[Exercise requirements]
Give only a number in reply. It should be how many lines in the records contain the string "rules".

══════════════════════════════

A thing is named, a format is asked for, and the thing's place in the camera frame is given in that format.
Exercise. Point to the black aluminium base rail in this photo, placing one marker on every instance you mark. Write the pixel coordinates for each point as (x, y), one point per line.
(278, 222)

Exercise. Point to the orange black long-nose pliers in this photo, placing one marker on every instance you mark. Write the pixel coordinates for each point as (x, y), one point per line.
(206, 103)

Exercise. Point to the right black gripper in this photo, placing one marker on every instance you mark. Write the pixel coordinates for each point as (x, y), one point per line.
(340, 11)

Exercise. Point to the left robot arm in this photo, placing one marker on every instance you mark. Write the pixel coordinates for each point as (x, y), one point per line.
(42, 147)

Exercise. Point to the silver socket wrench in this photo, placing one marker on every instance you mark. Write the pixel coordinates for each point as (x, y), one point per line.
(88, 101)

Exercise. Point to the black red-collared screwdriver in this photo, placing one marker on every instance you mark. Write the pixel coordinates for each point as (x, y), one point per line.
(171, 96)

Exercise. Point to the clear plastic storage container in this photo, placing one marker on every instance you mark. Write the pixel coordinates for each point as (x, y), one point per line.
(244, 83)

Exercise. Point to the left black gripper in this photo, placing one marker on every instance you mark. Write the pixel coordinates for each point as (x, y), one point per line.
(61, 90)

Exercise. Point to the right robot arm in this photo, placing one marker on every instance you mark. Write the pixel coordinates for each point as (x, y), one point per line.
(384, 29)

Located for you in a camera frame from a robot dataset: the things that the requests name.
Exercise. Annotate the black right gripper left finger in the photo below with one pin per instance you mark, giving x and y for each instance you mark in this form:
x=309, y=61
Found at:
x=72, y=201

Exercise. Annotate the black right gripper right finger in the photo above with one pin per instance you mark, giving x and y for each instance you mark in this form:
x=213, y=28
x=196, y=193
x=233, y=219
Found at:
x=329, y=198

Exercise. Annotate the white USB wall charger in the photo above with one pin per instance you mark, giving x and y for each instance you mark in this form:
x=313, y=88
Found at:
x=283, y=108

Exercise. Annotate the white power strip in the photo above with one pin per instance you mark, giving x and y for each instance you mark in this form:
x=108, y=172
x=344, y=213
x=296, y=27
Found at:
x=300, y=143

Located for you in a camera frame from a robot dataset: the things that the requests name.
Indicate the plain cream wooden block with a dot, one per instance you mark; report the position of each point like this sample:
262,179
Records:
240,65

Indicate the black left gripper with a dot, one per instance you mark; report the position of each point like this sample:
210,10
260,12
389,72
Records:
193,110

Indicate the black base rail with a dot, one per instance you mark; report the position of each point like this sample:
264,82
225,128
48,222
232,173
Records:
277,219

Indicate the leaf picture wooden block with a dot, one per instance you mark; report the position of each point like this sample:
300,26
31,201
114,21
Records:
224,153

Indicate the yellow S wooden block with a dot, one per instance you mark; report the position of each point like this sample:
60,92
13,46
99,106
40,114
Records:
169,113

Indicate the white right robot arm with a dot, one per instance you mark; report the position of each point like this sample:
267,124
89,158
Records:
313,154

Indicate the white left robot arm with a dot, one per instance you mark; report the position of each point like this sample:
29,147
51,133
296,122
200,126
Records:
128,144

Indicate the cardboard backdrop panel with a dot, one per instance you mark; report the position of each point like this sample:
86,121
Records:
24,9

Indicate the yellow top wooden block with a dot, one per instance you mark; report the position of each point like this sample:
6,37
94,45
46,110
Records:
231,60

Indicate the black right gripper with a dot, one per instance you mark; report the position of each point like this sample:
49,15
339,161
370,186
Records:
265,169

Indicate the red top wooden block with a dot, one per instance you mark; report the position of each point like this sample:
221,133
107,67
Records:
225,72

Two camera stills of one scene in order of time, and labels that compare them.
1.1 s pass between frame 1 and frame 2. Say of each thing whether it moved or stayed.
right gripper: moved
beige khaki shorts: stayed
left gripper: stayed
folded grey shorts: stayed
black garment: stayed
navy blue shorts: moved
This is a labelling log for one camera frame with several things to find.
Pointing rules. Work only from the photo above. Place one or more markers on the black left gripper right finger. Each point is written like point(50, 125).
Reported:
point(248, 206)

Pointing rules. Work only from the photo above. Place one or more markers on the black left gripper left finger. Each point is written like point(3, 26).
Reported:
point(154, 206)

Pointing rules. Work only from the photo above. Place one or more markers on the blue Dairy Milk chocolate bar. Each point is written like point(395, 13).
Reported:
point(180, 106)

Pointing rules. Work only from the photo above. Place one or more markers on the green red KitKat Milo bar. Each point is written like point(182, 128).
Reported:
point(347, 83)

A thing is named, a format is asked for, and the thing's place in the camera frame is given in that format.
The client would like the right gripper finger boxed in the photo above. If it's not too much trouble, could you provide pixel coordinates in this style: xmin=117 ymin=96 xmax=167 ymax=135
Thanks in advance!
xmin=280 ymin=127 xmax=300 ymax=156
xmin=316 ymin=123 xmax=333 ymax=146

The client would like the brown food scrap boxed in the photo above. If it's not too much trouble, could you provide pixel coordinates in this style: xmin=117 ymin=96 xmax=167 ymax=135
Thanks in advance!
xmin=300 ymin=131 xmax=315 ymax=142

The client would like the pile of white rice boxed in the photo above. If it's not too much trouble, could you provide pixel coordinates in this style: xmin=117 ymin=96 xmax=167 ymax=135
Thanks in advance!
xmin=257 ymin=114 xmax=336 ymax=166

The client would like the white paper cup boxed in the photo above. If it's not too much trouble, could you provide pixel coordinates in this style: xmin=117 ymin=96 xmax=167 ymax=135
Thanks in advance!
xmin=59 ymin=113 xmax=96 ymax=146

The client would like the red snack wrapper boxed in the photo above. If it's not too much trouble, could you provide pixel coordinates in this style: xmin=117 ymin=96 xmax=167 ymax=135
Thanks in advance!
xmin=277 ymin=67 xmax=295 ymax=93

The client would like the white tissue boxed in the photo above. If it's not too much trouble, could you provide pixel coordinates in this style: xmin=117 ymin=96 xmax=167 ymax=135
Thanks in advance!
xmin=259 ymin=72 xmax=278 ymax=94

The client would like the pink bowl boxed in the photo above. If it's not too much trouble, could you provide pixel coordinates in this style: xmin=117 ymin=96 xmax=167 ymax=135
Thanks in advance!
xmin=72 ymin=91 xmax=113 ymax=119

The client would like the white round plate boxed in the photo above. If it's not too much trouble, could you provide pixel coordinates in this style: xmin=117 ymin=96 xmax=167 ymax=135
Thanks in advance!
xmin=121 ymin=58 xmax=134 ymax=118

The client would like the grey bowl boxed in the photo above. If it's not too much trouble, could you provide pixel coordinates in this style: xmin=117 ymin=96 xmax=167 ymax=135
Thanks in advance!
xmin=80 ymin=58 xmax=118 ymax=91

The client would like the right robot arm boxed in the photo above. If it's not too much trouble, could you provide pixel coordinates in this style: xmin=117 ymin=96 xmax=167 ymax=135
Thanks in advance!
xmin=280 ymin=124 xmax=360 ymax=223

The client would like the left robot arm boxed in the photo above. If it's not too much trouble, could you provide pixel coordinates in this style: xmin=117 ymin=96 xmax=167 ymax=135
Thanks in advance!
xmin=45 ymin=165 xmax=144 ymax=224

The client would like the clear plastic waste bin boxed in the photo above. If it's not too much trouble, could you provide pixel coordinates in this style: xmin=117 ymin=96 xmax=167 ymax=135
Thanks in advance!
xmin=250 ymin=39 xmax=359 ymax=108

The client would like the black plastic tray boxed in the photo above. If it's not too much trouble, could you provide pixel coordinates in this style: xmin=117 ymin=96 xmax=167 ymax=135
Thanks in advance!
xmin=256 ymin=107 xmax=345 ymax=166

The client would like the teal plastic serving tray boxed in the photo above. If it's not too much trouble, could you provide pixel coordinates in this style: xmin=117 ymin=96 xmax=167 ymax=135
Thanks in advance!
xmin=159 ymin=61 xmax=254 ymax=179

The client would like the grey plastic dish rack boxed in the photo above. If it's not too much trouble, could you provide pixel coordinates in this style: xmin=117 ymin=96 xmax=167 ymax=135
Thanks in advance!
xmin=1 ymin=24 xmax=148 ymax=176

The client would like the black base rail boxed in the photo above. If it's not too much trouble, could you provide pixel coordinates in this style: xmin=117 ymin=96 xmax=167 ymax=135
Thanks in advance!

══════════════════════════════

[Response to the exercise]
4